Ok Mr "Scientist" explain the Chrome result based on your premise of OS integration (which is a half-truth).
I'd put odds on Safari save every frigging page visited as an image for the pretty history as *Apples* fault, not Microsofts.
I'd be more than happy to.
The "Chrome Result" is no result at all. The theory of integration making a difference could explain the observations if the difference was real. I say it isn't. They tested things very few times ("at least twice", meaning twice or maybe more sometimes, doesn't cut it). To elucidate (that's "Scientist" for 'talk a lot to explain something').
All the differences except Safari's (your observation there is apt) are between 1 and 3 percent, the latter being Chrome's. To say that small amount represented a significant difference in browser function, rather than a mere accident caused by factors such as differences in the batteries charge and output at different times due to temperature, actual voltage rather than some "fully charged" signal, etc., the tests would have to be run many times. If it were just Chrome vs. IE8, the tests would have to be run enough times with consistent results in both precision (how often the difference was the same direction and same distance between the averages) and accuracy (how close the individual measurements for each came to being the same figure). If both precision and accuracy were very high, it might take 10 or 20 such tests to show that small difference was at least 95% likely to be correct (that's the accepted 'confidence level' in statistical testing). If either or both were more spread out, it'd take more tests to validate that the averages were likely enough to be different and so the difference acceptable as a "result". That's the "scientist" answer to your question.
And that's just for the two of them. The multiple comparisons from testing so many at the same time requires much more precision and accuracy, most often obtained by more measurements. And since all those others save Safari are within 1%, it's going to take a shitload (a technical term) of tests to find if they're really different. Even so, the few tests run on just the two can't result in significance, so it can't prove they're different (or fail to show no difference, as we say in statistics). One or two or a very few tests is not an experimental design, it's a "demonstration" and doesn't prove anything except that the people doing the test were able to get a result of some sort, which they cannot say anything definitive about other than "we did this and got this". The astute TV watcher can continue to appreciate Mythbusters for their many destructive testing sequences despite now knowing their "proofs" are not.
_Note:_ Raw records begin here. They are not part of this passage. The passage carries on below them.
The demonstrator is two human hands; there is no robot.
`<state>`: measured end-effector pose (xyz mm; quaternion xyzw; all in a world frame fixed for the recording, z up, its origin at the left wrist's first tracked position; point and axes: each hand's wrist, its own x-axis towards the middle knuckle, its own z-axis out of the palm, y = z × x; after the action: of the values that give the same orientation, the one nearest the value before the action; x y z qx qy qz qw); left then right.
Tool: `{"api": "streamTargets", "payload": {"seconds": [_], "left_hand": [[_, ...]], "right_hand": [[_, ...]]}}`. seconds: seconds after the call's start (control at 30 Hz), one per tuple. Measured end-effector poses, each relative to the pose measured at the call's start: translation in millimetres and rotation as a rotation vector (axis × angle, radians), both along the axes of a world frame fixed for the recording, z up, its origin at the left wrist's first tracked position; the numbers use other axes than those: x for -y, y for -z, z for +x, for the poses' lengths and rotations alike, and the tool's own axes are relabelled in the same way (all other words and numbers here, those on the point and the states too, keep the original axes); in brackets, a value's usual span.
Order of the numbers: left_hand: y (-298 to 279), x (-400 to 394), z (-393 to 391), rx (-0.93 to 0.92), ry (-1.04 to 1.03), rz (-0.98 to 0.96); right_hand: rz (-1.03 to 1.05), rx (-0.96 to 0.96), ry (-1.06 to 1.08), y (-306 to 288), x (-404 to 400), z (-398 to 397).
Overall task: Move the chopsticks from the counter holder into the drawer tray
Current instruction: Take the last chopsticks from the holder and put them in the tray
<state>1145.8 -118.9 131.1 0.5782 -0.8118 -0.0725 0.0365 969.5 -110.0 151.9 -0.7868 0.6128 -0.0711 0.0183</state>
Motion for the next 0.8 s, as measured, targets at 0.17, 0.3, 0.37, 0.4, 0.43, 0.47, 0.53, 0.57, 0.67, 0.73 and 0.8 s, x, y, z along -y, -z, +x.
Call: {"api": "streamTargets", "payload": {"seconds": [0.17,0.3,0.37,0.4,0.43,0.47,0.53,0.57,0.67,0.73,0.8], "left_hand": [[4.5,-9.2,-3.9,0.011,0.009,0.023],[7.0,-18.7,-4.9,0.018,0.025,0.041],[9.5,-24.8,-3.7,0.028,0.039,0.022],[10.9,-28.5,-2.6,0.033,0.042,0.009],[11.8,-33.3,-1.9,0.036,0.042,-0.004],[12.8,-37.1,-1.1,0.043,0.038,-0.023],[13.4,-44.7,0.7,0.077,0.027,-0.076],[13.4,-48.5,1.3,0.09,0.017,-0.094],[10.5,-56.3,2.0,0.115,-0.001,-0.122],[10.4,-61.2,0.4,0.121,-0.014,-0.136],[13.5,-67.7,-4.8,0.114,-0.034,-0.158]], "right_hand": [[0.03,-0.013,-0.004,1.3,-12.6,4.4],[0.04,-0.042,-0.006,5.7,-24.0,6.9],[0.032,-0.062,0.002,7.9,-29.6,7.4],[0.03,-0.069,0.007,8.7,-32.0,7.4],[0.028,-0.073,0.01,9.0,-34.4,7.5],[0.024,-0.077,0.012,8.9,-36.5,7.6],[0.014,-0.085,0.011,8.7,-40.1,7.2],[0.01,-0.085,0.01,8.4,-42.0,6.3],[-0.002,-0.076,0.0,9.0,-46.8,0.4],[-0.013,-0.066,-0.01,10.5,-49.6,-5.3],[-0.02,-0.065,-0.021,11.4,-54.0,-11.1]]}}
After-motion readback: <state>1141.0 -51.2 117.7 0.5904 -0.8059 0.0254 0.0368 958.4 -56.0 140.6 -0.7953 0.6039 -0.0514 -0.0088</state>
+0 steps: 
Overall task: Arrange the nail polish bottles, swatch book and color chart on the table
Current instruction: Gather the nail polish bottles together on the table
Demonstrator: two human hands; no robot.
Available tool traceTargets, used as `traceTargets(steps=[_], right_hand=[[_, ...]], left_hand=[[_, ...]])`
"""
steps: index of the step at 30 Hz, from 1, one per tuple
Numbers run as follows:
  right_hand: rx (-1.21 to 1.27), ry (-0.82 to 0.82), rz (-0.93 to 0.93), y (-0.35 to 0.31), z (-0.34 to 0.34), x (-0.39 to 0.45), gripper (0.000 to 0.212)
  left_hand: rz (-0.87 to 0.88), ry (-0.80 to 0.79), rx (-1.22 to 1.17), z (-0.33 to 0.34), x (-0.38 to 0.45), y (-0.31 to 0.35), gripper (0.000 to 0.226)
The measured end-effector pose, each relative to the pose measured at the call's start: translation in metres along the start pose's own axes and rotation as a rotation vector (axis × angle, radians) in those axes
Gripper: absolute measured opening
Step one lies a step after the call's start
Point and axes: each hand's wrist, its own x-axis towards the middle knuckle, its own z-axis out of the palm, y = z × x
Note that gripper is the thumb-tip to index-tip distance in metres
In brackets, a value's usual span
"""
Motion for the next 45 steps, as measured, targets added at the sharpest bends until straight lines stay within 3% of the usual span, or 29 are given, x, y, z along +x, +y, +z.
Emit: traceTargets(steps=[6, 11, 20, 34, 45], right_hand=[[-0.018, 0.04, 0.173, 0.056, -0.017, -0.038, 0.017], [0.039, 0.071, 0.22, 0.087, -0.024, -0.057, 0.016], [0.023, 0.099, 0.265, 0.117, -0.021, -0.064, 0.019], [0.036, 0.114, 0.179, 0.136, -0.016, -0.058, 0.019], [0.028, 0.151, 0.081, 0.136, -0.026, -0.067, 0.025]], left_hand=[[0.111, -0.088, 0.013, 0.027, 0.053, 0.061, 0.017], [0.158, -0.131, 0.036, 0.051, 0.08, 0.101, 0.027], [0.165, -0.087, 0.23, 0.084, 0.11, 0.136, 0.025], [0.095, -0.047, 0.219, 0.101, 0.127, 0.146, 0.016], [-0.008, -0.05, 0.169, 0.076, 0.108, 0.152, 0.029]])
Still, considering just the simple case of IE vs. Chrome, the difference they report and that we'll use for a final explanation, is 7 hours and 34 minutes for Chrome, 7 hours and 21 minutes for IE. The way statistics works, we could probably keep running the tests up to thousands of times and force the result to become statistically significant. But such significance should be compared to the more real world measure, practical significance. The battery runs out after 7.5 hours +4/-9 minutes. Under what conditions is that 13 minute range going to matter, no matter which is at what end of it? That's the unasked "I'd plug it in when the indicator showed it was getting low rather than take the chance it's going to run out a few minutes sooner this time for some reason" answer.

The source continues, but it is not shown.